- **Your objective**
Where the data below begins, start retyping exactly, and end on the line with "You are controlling", which is included; no picture goes in.

Data extracted from a collection:
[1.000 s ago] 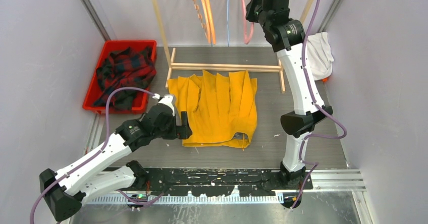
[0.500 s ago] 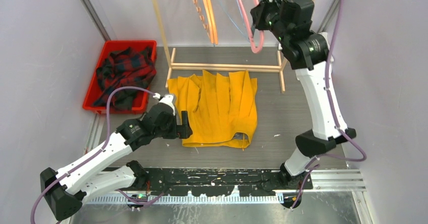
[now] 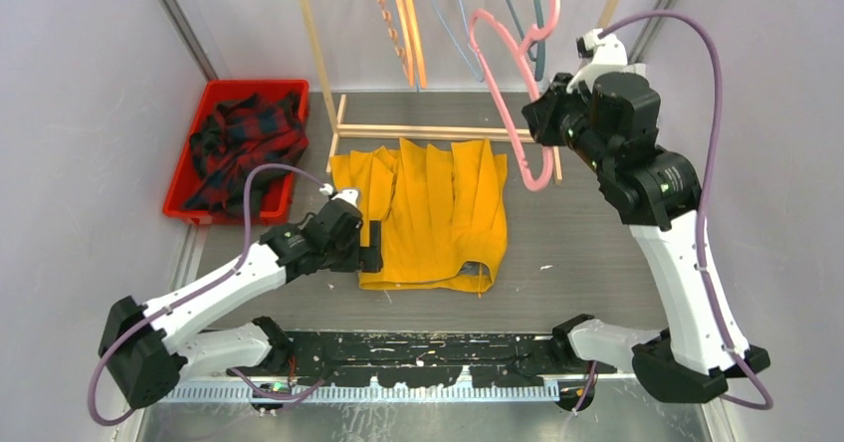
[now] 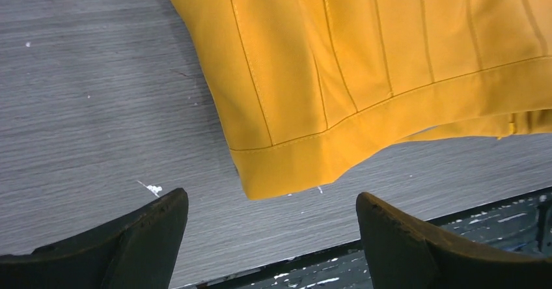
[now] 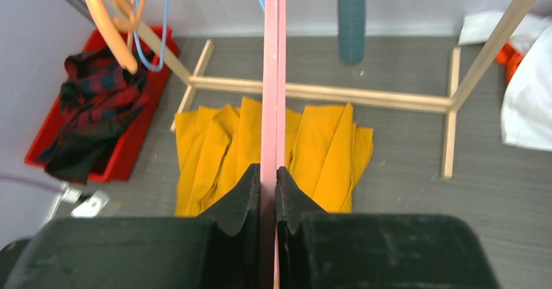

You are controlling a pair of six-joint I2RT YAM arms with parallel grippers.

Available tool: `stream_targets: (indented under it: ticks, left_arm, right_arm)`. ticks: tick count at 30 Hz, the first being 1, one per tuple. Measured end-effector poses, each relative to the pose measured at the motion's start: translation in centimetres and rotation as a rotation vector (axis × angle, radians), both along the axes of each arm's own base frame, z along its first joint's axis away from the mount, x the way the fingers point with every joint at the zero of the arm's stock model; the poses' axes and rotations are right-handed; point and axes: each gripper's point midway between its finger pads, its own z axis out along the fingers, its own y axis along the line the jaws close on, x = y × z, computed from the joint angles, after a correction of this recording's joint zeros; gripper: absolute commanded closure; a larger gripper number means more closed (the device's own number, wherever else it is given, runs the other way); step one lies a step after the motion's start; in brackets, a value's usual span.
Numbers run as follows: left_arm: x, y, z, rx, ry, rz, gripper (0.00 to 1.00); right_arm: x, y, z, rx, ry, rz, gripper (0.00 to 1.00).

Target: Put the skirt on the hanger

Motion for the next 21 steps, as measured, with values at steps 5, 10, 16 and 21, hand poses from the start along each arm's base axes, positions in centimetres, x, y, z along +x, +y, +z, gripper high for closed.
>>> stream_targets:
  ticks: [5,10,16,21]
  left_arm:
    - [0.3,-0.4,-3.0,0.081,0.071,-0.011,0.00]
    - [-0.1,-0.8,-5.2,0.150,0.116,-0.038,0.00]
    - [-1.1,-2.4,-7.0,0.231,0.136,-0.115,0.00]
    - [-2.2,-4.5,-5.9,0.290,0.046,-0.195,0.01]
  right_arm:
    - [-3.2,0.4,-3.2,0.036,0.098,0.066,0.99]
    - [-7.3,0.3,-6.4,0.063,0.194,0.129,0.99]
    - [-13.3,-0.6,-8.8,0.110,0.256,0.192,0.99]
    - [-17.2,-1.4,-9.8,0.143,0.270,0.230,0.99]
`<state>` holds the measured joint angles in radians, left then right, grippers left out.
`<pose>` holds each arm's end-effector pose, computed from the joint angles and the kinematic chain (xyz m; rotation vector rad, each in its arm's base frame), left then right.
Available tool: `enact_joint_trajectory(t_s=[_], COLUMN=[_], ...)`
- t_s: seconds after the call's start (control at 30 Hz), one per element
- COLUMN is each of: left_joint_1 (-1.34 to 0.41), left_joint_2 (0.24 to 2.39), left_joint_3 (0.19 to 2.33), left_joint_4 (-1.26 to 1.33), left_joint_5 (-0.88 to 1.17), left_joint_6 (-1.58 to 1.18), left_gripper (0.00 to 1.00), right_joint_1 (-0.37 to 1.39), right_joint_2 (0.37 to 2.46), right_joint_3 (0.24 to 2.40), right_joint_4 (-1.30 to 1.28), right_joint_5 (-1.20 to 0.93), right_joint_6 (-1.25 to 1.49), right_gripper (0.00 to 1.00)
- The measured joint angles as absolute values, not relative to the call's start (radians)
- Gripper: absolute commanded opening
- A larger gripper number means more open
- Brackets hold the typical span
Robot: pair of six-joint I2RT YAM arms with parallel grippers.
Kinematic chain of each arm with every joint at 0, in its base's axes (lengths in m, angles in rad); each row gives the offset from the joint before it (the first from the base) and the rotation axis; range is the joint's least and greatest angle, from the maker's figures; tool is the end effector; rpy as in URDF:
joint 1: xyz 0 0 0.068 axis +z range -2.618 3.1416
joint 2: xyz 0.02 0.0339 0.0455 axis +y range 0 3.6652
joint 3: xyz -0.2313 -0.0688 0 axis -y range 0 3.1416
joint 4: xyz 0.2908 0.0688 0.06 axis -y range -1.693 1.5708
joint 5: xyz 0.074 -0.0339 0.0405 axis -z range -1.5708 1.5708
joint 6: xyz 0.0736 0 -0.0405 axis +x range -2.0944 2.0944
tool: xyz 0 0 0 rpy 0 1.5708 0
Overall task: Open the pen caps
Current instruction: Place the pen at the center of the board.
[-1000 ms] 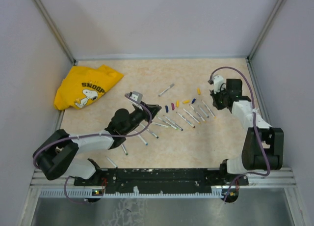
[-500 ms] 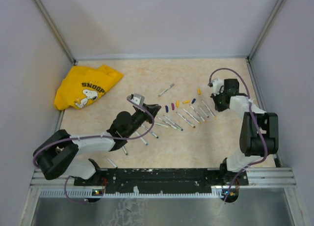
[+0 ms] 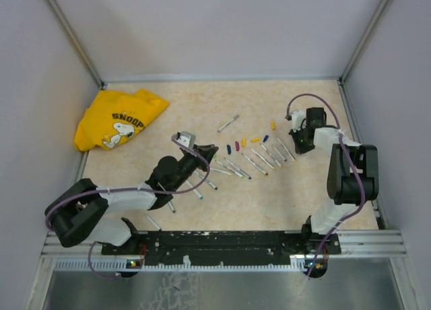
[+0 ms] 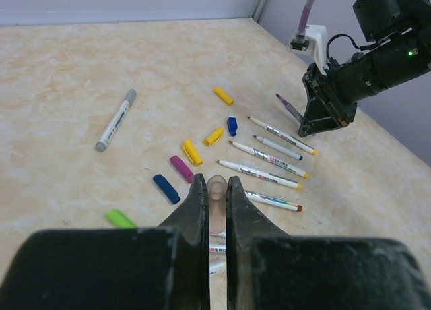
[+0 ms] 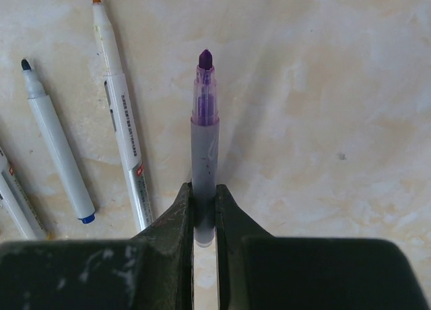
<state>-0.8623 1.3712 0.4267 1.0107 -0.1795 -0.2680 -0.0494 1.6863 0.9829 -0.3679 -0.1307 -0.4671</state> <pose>0.2308 -0.2491 0.1495 0.3109 1.5238 -0.7682 0.3777 -0.0091 0.0719 -0.5874 2.5602 -0.0049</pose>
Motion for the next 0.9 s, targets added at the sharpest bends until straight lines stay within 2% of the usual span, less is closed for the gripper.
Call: enact_joint_trajectory(t_s=[0.47, 0.9], left_joint_1=[-0.863, -0.863], left_joint_2=[1.367, 1.367], left_joint_3=[0.410, 0.410], left_joint_4=[1.033, 1.034], left_joint_5=[-0.187, -0.191], left_joint_6=[-0.268, -0.268], left_gripper=[0.00, 0.00], right_joint_1=[-0.051, -0.051], right_joint_2=[1.692, 1.692], right_joint_3=[0.984, 0.989], right_joint_4=[-0.381, -0.391], right_joint_5=[-0.129, -0.130], right_joint_6=[-0.460, -0.459], right_gripper=[0.20, 0.27])
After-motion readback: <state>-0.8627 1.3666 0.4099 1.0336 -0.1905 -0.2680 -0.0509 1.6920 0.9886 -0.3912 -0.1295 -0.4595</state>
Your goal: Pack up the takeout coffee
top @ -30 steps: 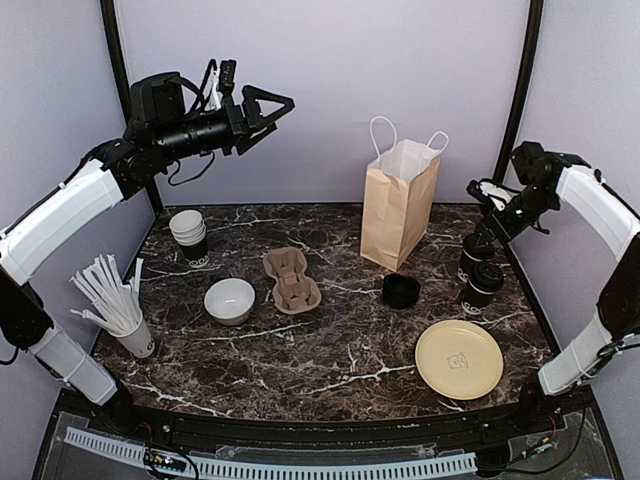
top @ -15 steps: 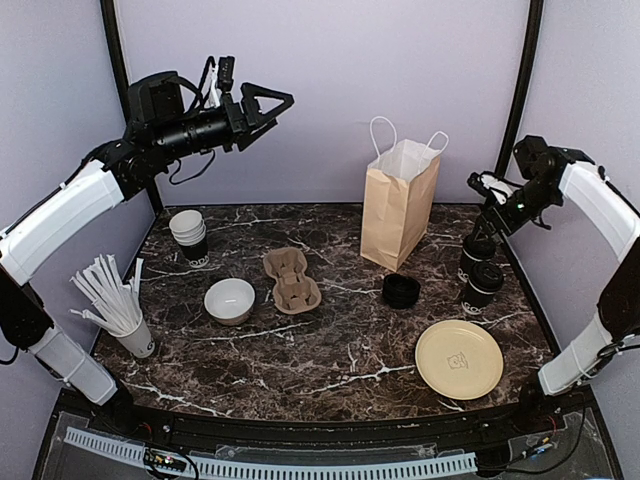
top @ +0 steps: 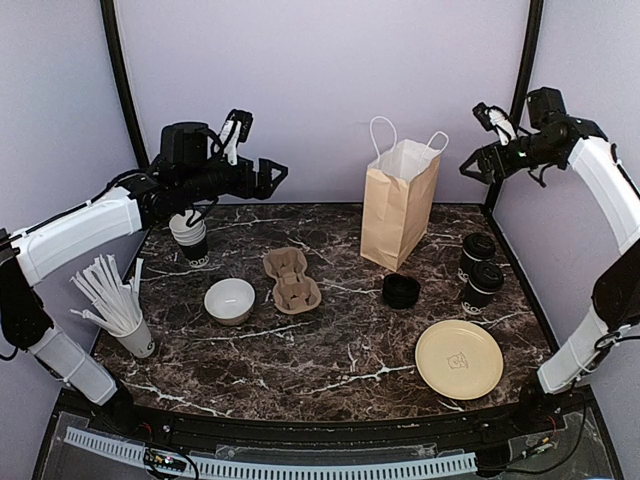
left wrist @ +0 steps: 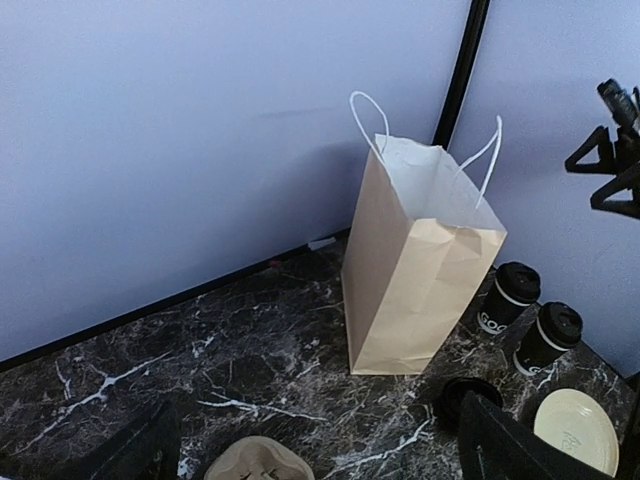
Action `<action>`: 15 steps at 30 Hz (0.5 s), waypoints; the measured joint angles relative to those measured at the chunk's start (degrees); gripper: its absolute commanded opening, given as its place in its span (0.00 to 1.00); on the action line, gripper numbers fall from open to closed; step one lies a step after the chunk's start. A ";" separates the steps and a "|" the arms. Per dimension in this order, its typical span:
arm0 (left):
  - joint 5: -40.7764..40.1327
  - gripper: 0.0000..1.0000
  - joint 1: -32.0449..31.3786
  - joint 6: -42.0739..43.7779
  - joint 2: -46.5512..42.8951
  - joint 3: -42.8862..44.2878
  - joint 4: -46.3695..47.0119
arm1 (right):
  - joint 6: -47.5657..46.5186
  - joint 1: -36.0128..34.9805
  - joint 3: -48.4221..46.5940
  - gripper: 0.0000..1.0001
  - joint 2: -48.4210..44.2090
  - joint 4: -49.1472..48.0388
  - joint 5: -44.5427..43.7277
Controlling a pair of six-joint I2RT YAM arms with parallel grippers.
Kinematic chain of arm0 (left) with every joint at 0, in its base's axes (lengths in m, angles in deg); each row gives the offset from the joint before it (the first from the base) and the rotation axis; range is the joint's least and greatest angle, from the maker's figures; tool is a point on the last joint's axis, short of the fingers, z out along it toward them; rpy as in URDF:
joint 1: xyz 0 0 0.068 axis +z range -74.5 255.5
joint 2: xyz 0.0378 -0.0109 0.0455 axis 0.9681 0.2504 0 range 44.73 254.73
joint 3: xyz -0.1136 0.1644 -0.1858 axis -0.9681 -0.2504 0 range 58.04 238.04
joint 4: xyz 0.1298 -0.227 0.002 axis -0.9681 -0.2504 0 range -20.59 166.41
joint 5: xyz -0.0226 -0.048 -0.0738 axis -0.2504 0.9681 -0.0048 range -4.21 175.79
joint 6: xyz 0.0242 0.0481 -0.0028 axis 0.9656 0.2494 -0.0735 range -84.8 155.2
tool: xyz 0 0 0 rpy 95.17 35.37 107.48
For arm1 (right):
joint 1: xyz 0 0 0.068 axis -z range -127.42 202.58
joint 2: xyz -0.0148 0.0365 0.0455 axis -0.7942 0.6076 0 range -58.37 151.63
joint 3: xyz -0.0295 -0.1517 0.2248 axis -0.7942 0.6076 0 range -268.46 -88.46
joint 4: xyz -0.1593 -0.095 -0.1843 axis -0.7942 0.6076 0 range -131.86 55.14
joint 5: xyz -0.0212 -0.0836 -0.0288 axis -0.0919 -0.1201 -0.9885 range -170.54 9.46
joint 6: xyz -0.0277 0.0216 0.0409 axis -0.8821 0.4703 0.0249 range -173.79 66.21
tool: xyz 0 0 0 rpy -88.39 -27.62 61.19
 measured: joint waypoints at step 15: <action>-4.13 0.90 0.09 5.81 0.79 -2.86 -3.45 | 6.25 -4.52 -27.02 0.71 22.75 -7.19 3.04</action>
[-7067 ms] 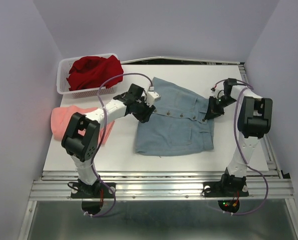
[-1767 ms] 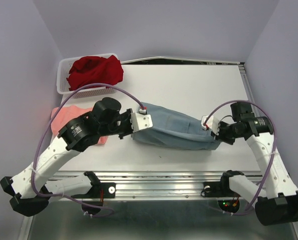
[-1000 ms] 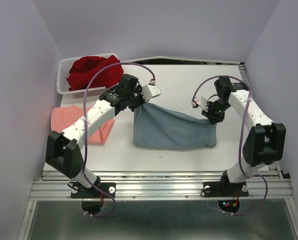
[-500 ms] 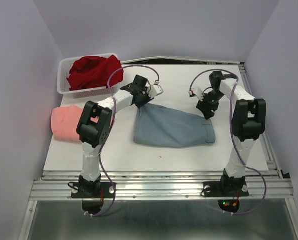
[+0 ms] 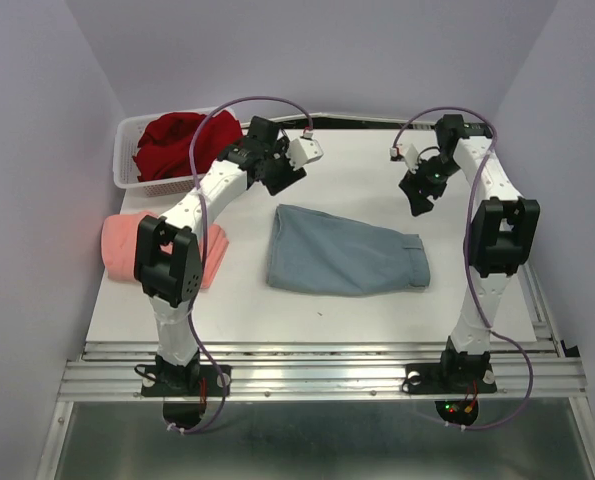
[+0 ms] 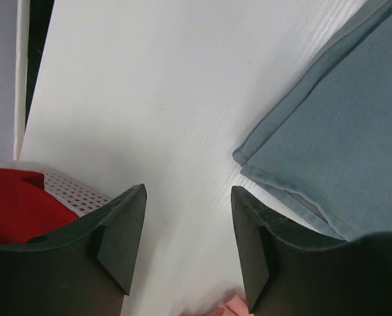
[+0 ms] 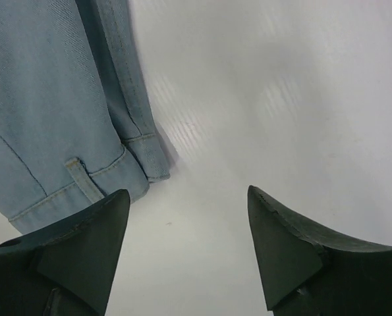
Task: Fold and stack the skirts
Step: Fold the skirt
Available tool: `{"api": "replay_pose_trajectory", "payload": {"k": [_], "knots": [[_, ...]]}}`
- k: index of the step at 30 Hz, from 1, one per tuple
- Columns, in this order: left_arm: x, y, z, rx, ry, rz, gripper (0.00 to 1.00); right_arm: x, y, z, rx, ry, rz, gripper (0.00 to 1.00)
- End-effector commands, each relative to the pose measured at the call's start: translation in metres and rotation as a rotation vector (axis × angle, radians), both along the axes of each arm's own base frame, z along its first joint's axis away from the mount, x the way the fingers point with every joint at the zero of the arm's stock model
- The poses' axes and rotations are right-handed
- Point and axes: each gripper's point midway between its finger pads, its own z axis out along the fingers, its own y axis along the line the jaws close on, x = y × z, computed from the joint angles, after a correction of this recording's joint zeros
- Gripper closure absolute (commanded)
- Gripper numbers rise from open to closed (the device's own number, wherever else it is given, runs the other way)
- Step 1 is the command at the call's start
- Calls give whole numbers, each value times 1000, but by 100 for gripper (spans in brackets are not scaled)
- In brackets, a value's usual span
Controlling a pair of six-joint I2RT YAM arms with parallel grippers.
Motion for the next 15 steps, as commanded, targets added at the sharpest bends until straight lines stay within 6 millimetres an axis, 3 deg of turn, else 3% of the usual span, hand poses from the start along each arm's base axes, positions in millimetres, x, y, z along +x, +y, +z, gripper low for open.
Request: {"api": "replay_pose_trajectory", "payload": {"k": [1,4,9,12,13,15], "knots": [[-16,-16,2,13,89,-193,34,-19,6,-24,30,156,3,23],[-12,-22,-15,25,175,-254,34,-24,4,-46,19,219,4,22],[-5,-24,-47,55,249,-269,34,-35,7,-65,36,284,14,22],[-3,-21,-62,74,268,-246,38,-46,4,-78,21,322,12,33],[-1,-20,-63,67,265,-231,41,-50,4,-80,18,328,4,48],[2,-20,-59,33,246,-171,45,-65,0,-96,-1,352,4,63]]}}
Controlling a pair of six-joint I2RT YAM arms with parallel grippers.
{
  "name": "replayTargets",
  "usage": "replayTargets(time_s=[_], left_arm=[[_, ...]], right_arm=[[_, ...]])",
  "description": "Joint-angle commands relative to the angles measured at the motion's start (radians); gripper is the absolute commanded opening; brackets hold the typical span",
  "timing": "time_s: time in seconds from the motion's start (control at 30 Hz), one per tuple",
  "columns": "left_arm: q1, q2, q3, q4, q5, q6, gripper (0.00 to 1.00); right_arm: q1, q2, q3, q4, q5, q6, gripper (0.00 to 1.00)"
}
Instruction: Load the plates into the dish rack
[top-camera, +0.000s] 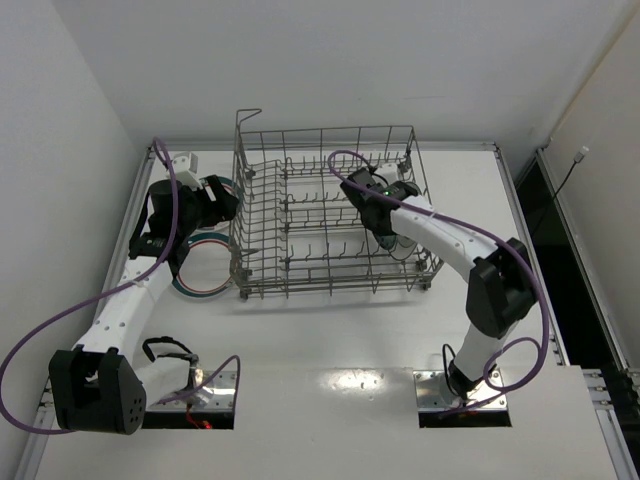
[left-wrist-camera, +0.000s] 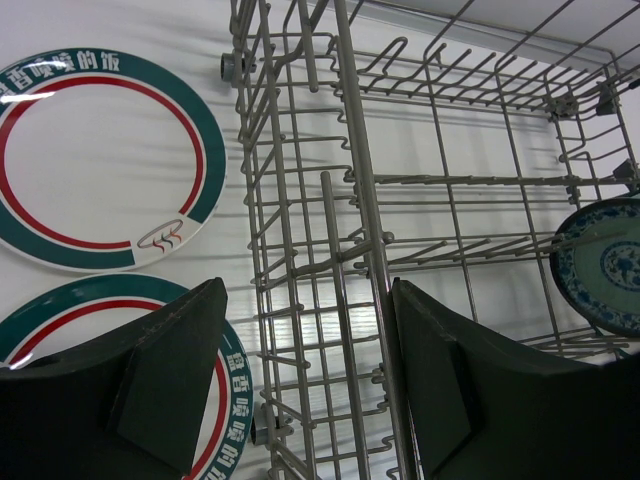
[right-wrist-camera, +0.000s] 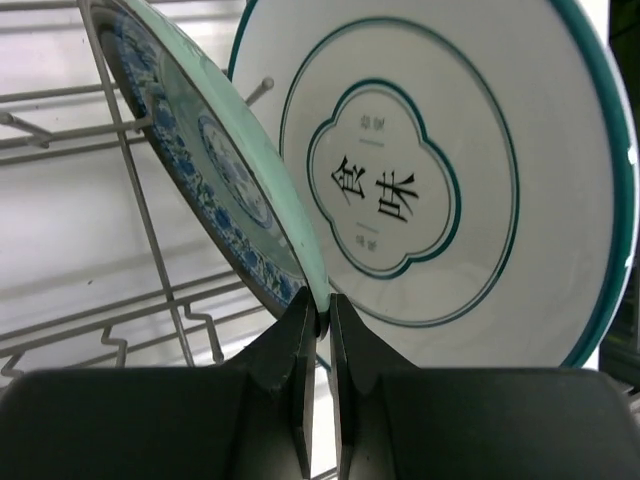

- **Task response**
[1.000 s ago] 
[0.500 s ago] 
[now] 
[now] 
[now] 

You are controlling a pair of six-joint I2RT YAM arms with parallel grippers.

The full answer has been given.